The discovery of materials with topologically nontrivial electronic bands has led to high-throughput computational efforts that uncovered such bands in most known inorganic crystalline materials. Thus, in 2017, a team of researchers presented what they called Topological Quantum Chemistry (TQC), a new and complete understanding of the structure of bands in a material that links its topological features to the chemical orbitals at the Fermi level. In other words, a description of the universal global properties of all possible band structures and materials.

TQC allowed for a classification of the non-magnetic, non-trivial (topological) band structures through high-throughput methods that have changed our understanding of the number of topological materials existent in nature. An astonishing 40% (at least) of all non-magnetic materials could be classified as topological, leading to a “periodic table” of topological materials.

Then in 2020, TQC was extended to magnetic materials when the team presented a full theory of magnetic indices, co-representations and compatibility relations, together with code to compute the magnetic co-representations directly from ab initio calculations. The researchers performed complete electronic structure calculations, including complete topological phase diagrams, on each of 549 magnetic materials whose magnetic structures had been accurately tabulated. Based on these, the researchers were able to predict several novel magnetic topological phases: 130 enforced semimetals and topological insulators in total.

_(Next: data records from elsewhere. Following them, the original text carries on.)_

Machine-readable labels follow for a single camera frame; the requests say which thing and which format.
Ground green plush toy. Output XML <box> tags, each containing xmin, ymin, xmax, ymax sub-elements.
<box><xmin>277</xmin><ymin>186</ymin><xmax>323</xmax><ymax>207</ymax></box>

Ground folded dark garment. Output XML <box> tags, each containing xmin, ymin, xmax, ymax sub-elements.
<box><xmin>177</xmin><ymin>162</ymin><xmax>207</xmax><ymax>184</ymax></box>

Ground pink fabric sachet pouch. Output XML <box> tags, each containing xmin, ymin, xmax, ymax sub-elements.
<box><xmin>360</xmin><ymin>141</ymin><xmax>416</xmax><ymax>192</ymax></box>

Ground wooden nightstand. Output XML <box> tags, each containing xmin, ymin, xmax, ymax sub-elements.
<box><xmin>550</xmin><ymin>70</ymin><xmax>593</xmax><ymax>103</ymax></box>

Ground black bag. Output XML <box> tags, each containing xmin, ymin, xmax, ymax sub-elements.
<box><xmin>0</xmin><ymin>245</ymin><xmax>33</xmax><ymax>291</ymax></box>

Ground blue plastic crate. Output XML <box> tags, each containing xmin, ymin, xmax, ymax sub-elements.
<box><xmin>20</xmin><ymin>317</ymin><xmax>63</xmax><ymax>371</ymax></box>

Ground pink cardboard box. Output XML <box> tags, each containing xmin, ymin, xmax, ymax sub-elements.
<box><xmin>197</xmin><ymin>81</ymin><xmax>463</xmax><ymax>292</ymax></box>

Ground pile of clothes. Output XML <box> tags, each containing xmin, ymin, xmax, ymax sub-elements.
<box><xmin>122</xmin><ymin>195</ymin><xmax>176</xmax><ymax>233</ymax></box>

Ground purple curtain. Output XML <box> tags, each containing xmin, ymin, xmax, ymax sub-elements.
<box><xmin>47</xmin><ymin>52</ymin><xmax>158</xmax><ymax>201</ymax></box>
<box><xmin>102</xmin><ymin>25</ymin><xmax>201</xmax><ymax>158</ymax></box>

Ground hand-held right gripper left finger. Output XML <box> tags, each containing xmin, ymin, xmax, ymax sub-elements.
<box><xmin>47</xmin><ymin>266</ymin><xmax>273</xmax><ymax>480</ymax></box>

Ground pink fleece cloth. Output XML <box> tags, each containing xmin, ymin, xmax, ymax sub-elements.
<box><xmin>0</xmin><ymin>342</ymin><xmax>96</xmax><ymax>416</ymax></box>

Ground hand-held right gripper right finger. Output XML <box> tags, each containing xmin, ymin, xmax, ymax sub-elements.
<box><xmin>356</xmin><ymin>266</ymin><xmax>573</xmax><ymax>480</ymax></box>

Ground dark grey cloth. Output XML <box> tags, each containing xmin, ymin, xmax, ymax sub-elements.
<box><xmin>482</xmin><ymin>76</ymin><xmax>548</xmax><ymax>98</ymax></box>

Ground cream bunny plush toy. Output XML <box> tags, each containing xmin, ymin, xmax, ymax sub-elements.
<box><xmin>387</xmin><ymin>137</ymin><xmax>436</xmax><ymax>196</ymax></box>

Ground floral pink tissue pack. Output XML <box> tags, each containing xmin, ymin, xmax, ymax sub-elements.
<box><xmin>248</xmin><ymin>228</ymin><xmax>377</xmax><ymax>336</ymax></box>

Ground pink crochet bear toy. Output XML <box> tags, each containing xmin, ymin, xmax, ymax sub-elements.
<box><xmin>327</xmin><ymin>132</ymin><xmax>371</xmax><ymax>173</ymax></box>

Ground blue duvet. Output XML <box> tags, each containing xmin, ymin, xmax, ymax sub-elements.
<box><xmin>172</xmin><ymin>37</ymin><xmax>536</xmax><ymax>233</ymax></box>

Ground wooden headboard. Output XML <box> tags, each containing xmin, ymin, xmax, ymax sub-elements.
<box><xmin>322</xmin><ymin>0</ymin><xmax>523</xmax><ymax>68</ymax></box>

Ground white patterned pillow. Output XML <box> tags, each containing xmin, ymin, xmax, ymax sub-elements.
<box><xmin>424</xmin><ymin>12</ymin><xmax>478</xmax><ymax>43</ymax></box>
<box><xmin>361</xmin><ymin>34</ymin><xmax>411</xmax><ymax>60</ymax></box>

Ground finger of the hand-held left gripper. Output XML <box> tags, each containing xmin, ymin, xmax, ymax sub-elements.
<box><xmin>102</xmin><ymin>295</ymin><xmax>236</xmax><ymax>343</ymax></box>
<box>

On the other hand, atoms are bonded to other atoms in the crystal. Rather than being independent of one another, the vibrations of adjacent atoms are coupled by virtue of the atomic bonding. These vibrations are coordinated in such a way that travelling lattice waves are produced. Lattice waves may be thought of as elastic waves or simply sound waves, having short wavelengths and very high frequencies, which propagate through the crystal at the velocity of sound. The vibrational thermal energy for a material consists of a series of these elastic waves, which have a range of distributions and frequencies. A single quantum of this vibrational energy is called a phonon.

Phonon

Phonons play a crucial role in many properties of solid-state systems. Actually, in addition to electronic structure, phonon band structure can also display nontrivial topology. Now, the same team, on the basis of the existing phonon materials databases, have compiled 1 a catalogue of topological phonon bands for more than 10,000 three-dimensional crystalline materials.

Using TQC, they calculated the band representations, compatibility relations, and band topologies of each isolated set of phonon bands for the materials in the phonon databases. Additionally, They calculated the real-space invariants for all the topologically trivial bands and classified them as atomic or obstructed atomic bands.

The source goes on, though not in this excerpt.